C'est ma compréhension, je ne peux pas trouver de confirmation plus explicite que ces RFC. Et certains semblent contradictoires. Par exemple, l'un des 4 objectifs énoncés de la RFC2047 (MIME, pt. 3) est de redéfinir:
le format des messages pour permettre ... des informations d'en-tête textuelles dans des jeux de caractères autres que US-ASCII.
Mais alors RFC2616 (HTTP 1.1) définit un en-tête en utilisant la règle TEXT qui est par défaut iso-8859-1. Cela signifie-t-il que chaque mot de cet en-tête doit être un mot codé (c'est-à-dire le =?...?= forme)?
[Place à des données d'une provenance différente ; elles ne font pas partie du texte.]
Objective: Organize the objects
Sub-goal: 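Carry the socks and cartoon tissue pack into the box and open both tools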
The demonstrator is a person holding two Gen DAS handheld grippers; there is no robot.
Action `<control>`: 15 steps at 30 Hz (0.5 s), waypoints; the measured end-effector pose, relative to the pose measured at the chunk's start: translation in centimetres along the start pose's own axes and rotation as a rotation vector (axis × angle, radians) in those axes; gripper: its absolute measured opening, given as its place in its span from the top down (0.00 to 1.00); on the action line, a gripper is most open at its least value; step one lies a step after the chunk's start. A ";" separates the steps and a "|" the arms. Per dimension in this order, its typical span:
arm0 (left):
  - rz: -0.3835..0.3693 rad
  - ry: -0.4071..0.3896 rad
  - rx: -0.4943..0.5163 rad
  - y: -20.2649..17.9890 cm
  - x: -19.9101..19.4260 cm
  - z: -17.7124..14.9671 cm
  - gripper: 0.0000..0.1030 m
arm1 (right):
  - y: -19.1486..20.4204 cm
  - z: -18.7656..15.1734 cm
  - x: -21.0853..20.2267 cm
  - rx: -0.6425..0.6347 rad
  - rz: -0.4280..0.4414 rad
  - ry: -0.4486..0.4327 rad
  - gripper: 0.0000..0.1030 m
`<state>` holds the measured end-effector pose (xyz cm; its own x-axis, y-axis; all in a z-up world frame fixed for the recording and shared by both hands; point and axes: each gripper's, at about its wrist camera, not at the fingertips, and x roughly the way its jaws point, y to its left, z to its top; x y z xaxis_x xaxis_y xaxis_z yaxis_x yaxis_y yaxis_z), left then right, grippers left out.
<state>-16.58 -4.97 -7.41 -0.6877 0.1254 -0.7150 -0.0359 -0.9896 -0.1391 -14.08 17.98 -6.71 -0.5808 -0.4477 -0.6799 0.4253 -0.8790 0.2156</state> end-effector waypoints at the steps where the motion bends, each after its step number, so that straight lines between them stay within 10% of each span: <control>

Également pertinent, aucun navigateur actuel ne le fait. Ils utilisent utf-8 (Chrome, Opera), iso-8859-1 (Safari), la page de codes système (IE) ou autre chose (comme seulement le bit le plus significatif d'utf-8 dans le cas de Firefox).
Edit: Je viens de réaliser que cette réponse examine le problème davantage du point de vue du serveur.
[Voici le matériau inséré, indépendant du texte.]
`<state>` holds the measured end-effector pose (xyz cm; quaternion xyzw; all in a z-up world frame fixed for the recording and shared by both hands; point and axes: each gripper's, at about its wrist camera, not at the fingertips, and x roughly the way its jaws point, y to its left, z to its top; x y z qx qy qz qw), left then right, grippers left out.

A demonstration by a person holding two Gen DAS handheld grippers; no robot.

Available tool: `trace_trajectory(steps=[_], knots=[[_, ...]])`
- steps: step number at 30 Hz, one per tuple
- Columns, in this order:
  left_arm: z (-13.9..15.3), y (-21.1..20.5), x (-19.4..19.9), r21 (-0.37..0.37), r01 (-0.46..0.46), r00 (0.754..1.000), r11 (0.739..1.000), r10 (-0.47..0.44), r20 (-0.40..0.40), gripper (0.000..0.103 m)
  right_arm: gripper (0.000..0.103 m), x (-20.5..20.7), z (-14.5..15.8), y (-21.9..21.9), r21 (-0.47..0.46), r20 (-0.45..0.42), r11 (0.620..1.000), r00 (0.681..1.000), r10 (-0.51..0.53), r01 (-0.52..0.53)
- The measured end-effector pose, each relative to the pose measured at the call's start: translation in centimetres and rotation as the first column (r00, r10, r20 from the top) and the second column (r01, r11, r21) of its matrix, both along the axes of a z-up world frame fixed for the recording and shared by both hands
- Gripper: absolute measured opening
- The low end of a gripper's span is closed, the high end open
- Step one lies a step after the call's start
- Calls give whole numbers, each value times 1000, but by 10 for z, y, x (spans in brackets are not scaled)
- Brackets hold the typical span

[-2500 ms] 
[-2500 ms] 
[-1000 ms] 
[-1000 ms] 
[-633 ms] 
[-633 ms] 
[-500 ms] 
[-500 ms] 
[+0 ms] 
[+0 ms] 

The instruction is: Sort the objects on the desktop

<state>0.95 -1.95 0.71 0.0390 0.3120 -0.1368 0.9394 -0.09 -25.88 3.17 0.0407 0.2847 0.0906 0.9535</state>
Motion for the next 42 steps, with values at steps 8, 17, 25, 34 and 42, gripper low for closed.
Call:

Si vous êtes intéressé par ce que font les navigateurs lorsque vous entrez des caractères non ascii à l'invite de connexion, je viens d'essayer avec Firefox.
Il semble se convertir paresseusement en ISO-8859-1 en prenant l'octet le moins significatif de chaque valeur unicode, par exemple:
User: 豚 (\u8c5a)
Password: 虎 (\u864e)
Sont codés de la même manière que:
User: Z (\u005a)
Password: N (\u004e)
0x5a 0x3a 0x4e base64-> WjpO
En dehors des RFC, dans Spring framework, la classe BasicAuthenticationFilter, la valeur par défaut est TF-8.
Je crois que la raison de ce choix est que l'UTF-8 est capable d'encoder tous les caractères possibles, contrairement à ISO-8859-1 (ou ASCII). Essayer d'utiliser un nom d'utilisateur/mot de passe avec des caractères non pris en charge dans le système peut entraîner un comportement défectueux ou (peut-être pire) une sécurité dégradée.